I found some old plums while sorting out my fridge yesterday.  After umming and ahing I made some plum and star anise jam which is lovely.  It set me thinking about a sort of 'template' recipe for jam.
Before I give that there's a few things to go over.

1.  Pectin.  Some fruits are low in pectin and some are higher.  Pectin is essential for setting.  If there's not enough pectin your jam won't set.  If I don't know, I google and here's a useful site for info.  Scroll down for a table of info but actually the whole page is informative, albeit not terribly attractive.
My plums were very ripe so I added some lemon juice.  Works a treat!  You can buy jam sugar which has added pectin and that also works well but it is dearer than ordinary sugar.  You can also buy pectin but I never have so cannot comment, and according to the link above you can make pectin.  Something to go on the list, I suspect.

2.  Setting point.  This page says it all - I do the wrinkle test!   Works for me.
You can also find youtube clips that explain and show.

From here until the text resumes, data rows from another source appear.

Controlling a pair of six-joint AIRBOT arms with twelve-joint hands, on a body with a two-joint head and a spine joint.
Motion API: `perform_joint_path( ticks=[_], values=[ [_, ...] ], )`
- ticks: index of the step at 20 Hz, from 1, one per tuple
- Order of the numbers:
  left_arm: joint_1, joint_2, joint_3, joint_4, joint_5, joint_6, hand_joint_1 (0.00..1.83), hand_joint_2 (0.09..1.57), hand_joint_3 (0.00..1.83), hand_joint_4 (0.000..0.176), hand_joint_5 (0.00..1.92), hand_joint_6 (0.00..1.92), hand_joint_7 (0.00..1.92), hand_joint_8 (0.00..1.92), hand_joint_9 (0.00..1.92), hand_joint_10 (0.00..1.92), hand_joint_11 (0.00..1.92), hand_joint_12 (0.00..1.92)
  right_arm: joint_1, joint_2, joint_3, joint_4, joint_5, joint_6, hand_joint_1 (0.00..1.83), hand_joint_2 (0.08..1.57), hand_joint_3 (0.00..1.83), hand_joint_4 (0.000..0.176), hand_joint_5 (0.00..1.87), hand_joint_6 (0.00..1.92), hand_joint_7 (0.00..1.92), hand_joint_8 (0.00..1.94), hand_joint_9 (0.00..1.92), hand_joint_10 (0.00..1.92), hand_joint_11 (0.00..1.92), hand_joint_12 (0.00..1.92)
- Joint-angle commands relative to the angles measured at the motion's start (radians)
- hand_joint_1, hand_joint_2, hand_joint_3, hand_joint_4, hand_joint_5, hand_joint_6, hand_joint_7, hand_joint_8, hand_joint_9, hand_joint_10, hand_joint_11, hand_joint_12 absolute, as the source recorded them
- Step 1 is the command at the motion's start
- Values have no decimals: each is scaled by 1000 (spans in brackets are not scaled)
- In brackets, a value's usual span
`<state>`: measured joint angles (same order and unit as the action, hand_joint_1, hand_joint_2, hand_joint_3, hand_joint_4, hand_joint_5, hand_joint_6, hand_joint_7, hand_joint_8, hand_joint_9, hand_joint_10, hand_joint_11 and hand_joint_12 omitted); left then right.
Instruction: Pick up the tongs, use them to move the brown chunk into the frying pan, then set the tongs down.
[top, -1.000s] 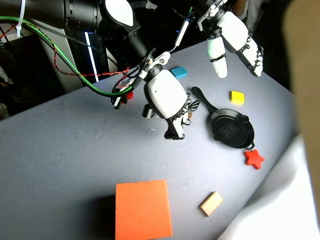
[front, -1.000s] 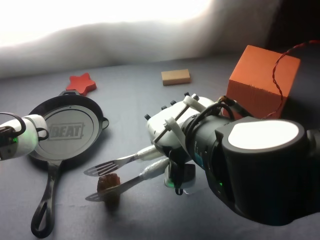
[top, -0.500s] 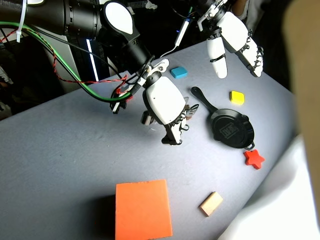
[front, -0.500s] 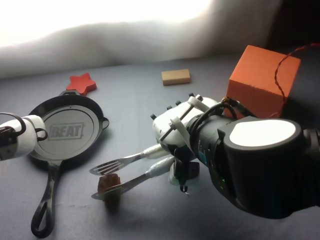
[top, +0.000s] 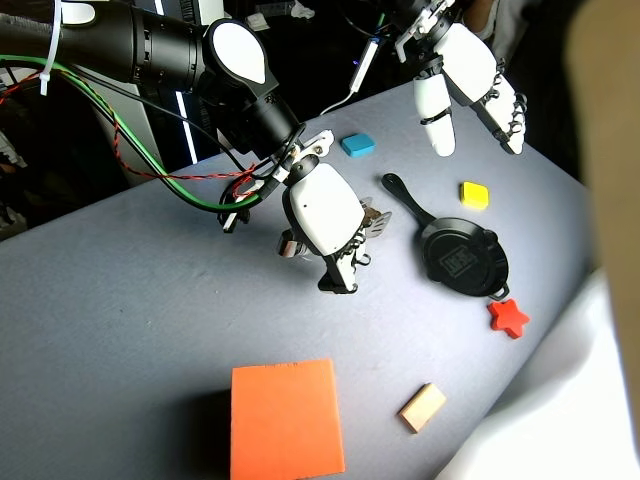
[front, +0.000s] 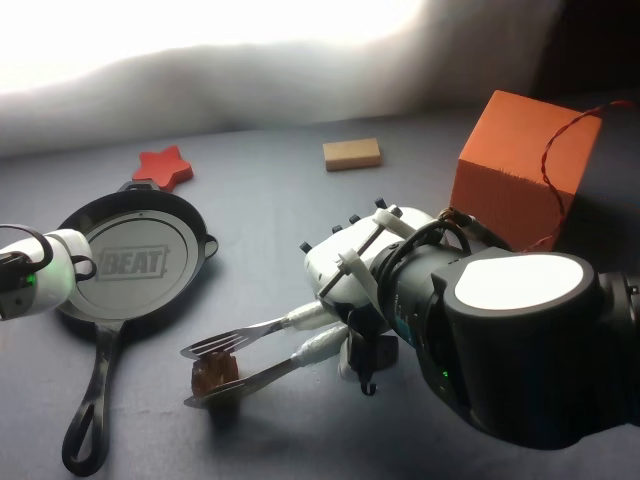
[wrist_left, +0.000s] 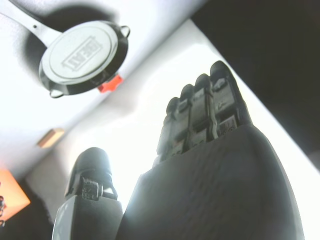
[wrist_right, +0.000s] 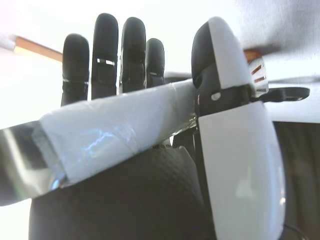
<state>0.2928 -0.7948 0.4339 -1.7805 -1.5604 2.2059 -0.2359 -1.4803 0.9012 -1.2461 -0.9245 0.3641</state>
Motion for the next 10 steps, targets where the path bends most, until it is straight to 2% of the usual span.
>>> perform_joint_path(
  ticks=[1,2,3,4,5,6,7,8,9,10],
  values=[
    [-7,4,2,97,-53,7,0,1273,0,0,2,1,28,3,17,2,0,94,5,3,-2,-71,4,-8,1072,1215,25,0,759,1101,956,28,724,621,331,1573],
    [-7,4,2,97,-52,7,0,1274,0,0,9,4,33,5,24,4,0,96,6,3,-3,-71,3,-9,1085,1229,7,0,757,1266,1011,48,744,697,363,1621],
    [-7,4,2,97,-50,8,0,1273,0,0,2,0,19,3,10,2,0,69,7,4,-3,-71,3,-12,1086,1239,0,0,751,1321,1065,73,743,830,381,1673],
    [-7,4,2,97,-50,8,0,1273,0,0,2,0,19,3,10,2,0,69,7,4,-3,-71,3,-14,1086,1239,0,0,751,1321,1065,73,743,830,381,1673],
    [-7,4,2,97,-50,8,0,1272,0,0,0,0,15,1,9,2,0,76,7,6,-4,-70,3,-17,1159,1201,0,0,818,1279,907,920,790,893,440,1691],
    [-7,4,2,97,-50,8,0,1273,0,0,3,0,18,4,10,4,0,76,7,9,-8,-70,2,-19,1178,1187,0,17,817,1273,908,1107,869,948,535,1671],
    [-7,4,2,97,-49,8,0,1273,0,0,3,0,18,4,10,4,0,76,6,11,-11,-70,1,-21,1178,1187,0,17,817,1273,908,1107,869,948,535,1671],
    [-7,4,2,97,-45,8,0,1267,0,0,4,1,33,2,26,5,0,114,6,14,-16,-70,1,-29,1188,1175,0,7,820,1252,947,1074,926,971,597,1670],
    [-7,4,1,97,-44,8,0,1268,0,0,7,1,37,1,26,2,0,94,5,18,-23,-70,1,-34,1056,1228,8,0,774,1331,1064,905,1030,1094,743,1757],
    [-7,3,1,97,-44,8,0,1269,0,0,1,0,30,1,21,0,0,75,5,23,-33,-70,1,-35,1008,1249,7,0,753,1374,1167,848,1115,1199,873,1813]
  ],
)
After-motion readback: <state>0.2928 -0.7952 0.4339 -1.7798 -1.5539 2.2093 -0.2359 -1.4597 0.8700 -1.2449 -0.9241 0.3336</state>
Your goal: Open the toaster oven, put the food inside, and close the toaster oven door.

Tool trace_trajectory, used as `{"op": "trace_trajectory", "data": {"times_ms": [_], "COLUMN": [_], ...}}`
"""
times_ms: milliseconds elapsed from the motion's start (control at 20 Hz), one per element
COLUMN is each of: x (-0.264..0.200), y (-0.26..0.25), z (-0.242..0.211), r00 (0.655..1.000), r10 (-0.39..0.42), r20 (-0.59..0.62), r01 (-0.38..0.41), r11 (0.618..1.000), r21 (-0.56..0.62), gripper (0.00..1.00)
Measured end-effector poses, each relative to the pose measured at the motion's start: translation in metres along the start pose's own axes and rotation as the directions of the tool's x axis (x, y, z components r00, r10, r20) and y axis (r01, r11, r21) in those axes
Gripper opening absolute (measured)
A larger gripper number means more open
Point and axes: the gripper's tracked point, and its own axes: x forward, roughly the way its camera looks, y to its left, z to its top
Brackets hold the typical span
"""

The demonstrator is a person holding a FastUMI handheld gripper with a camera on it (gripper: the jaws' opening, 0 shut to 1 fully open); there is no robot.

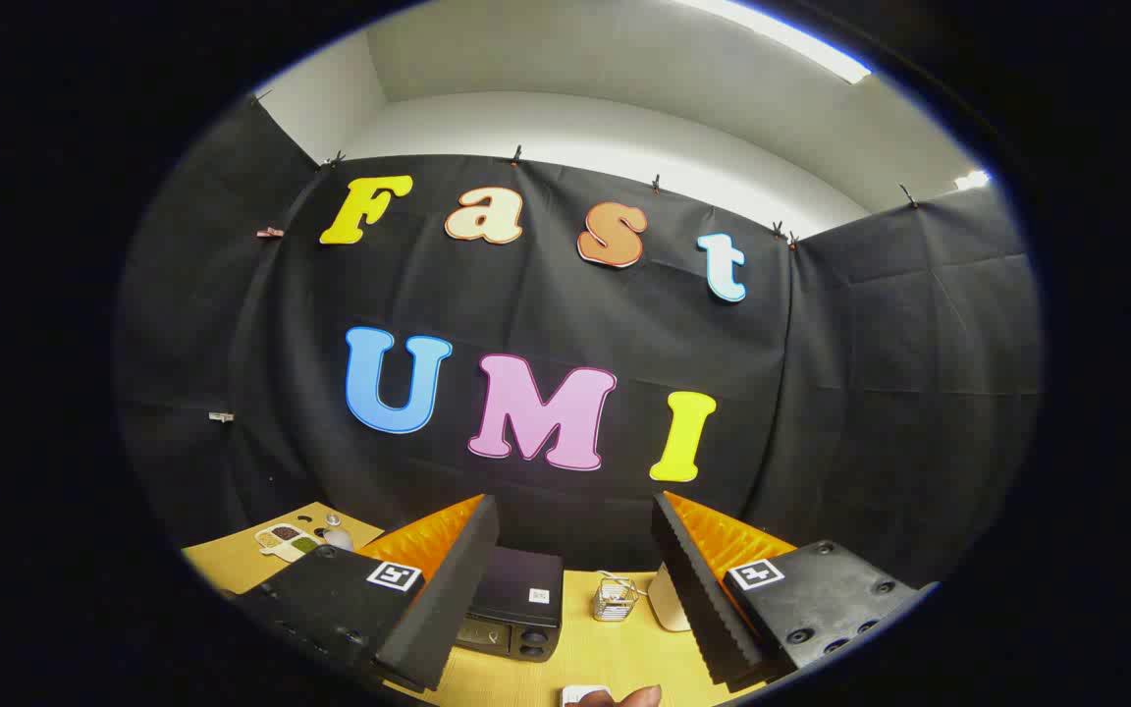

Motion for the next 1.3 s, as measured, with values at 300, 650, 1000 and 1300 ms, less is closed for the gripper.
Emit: {"op": "trace_trajectory", "data": {"times_ms": [300, 650, 1000, 1300], "x": [-0.007, -0.011, -0.011, -0.009], "y": [0.006, 0.010, 0.015, 0.021], "z": [-0.002, -0.005, -0.004, -0.004], "r00": [1.000, 1.000, 0.999, 0.994], "r10": [0.016, 0.020, 0.046, 0.109], "r20": [-0.010, -0.014, -0.015, -0.026], "r01": [-0.015, -0.020, -0.045, -0.108], "r11": [1.000, 1.000, 0.999, 0.994], "r21": [0.009, 0.000, 0.025, 0.033], "gripper": [0.97, 0.97, 0.97, 0.97]}}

3.  Jam jars.  Use ones you have recycled (keep the lids too) if possible.  I clean them either in the dishwasher or in very hot, soapy water.  I keep them warm in a cool oven on a baking tray of some kind.  How many?  No idea, it depends on how much fruit.  I make a guesstimate and add a couple more for luck.
If you don't have any you can buy them.  Hobby craft and Lakeland both sell jam jars although they are expensive.  I prefer to use the Jam Jar Shop for price and for variety.  

4.  Ditto with sugar.  How much depends on how much cooked fruit you have.  A pint of fruit equals a pound of sugar, more or less.

5.  Ditto with any extra flavours.  I know plums go well with star anise so I usually pop one into the first stage, cooking the fruit, removing it before jarring the jam.  Port or other alcohol needs to go in nearer the end of the whole process.  Read up about it - I always do and bless Google.

6.  If the above sounds very casual, it's because it is.  Housewives/keepers were making jam long before the scientific stuff was discovered.  I'm kind of gung-ho with it all now and rarely have a failure.  The worst that can happen is that the stuff hasn't set and you can add more lemon juice and reboil until it does.  The flavour will change with longer cooking but not in a bad way.
The most important thing is to be very clean, sterilise your jars, wash your fruit and don't use any fruit that has actually gone 'off'.